William H. Henney, Esq., counsel for Defendants.
_______________________________________________________________________
INTRODUCTION
This matter is before the Court on Plaintiffs Tramaine M. Smith and Lejuan D.
Young’s Motion for Summary Judgment as to Their Claims for Liquidated Damages
Pursuant to Minn. Stat. § 53C.12 Subd. 3 (Doc. No. 20). For the reasons set forth below,
the Court denies Plaintiffs’ motion.
BACKGROUND
The central facts and procedural history of this case are largely undisputed by the
parties for purposes of this motion.
John Prosser is the principal owner and chief manager of Defendant Prosser
Holdings, LLC, which does business as A.C. Financial. (Doc.
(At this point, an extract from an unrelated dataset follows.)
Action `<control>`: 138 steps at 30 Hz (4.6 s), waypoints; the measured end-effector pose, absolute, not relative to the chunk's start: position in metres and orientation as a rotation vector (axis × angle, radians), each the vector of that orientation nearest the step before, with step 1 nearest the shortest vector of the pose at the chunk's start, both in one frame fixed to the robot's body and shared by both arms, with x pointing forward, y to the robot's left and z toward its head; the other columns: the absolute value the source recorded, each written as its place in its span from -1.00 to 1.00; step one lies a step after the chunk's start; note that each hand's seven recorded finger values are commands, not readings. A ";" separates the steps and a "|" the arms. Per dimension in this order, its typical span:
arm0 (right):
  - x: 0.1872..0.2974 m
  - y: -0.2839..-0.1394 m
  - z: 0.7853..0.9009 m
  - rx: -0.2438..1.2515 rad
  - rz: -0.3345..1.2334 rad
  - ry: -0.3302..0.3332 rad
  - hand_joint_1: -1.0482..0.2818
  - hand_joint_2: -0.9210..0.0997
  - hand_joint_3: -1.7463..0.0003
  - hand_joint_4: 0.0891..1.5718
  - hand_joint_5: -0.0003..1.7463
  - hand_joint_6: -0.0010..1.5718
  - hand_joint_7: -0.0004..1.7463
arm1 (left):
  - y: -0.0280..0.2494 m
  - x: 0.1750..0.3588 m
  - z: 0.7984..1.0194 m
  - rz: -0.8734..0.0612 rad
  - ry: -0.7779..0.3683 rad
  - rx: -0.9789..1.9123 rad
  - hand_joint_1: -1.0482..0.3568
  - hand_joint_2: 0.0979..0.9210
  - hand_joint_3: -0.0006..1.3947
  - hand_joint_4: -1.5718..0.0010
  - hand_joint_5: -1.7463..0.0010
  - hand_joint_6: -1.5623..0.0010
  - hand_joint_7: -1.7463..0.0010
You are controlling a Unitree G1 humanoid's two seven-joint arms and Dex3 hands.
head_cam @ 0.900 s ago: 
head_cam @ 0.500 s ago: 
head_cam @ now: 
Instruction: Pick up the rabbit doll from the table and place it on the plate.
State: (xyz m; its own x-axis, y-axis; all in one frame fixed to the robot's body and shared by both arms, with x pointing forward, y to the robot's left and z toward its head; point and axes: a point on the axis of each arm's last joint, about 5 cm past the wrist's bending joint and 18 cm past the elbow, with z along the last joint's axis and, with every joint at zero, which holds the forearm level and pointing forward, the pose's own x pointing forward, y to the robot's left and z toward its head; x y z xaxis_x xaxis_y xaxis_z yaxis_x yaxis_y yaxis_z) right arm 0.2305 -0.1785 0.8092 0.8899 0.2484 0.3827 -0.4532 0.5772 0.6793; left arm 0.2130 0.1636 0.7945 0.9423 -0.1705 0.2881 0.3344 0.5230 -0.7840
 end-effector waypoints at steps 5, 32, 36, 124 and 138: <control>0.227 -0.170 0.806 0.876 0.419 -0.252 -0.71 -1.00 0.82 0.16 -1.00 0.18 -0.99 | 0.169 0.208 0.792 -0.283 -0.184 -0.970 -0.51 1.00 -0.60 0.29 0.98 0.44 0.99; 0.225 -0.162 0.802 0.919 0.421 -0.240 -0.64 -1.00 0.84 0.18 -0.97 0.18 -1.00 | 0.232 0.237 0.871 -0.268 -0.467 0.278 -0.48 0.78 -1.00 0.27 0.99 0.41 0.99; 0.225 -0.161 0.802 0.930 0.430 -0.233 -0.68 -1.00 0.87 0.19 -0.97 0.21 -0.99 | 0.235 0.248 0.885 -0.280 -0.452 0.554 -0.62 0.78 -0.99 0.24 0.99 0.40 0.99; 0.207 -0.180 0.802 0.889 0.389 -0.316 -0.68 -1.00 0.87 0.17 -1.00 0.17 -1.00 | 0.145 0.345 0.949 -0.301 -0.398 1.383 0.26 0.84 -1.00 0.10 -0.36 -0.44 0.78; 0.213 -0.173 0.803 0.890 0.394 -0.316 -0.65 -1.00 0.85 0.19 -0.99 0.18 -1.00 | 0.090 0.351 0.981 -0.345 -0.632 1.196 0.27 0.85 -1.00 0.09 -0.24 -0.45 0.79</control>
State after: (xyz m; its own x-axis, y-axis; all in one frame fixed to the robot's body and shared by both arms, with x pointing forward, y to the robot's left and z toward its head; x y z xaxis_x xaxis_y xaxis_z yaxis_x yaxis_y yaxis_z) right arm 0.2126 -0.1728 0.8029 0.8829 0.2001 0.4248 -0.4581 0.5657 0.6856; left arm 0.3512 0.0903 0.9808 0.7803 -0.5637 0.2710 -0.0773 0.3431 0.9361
No. 33, Prosser Aff. ¶ 2.)
He is also the principal owner and president of Automotive Restyling Concepts, Inc.,
which does business as Defendant Automotive Concepts, Inc. (Id.)
On January 19, 2012, Blane Tschida, a sales and finance agent for Defendant
Prosser Holdings, LLC, sold Plaintiff Young a 2006 Cadillac DTS. (Id. ¶¶ 7, 19; Doc.
No. 22, Young Aff. ¶ 5.) When Plaintiff Young purchased the Cadillac DTS, Tschida
told him that A.C. Financial was financing the Cadillac, and that Young would make
payments to A.C. Financial. (Young Aff. ¶ 5.) Tschida and Young signed a Retail
Installment Contract and Security Agreement (“RICSA”) for the vehicle on January 19,
2012. (Id. ¶ 2, Ex. 1 (“2006 Cadillac DTS RICSA”) at 2.) The RICSA indicated that the
“Contract and Security Agreement” was assigned to A.C. Financial on the same date.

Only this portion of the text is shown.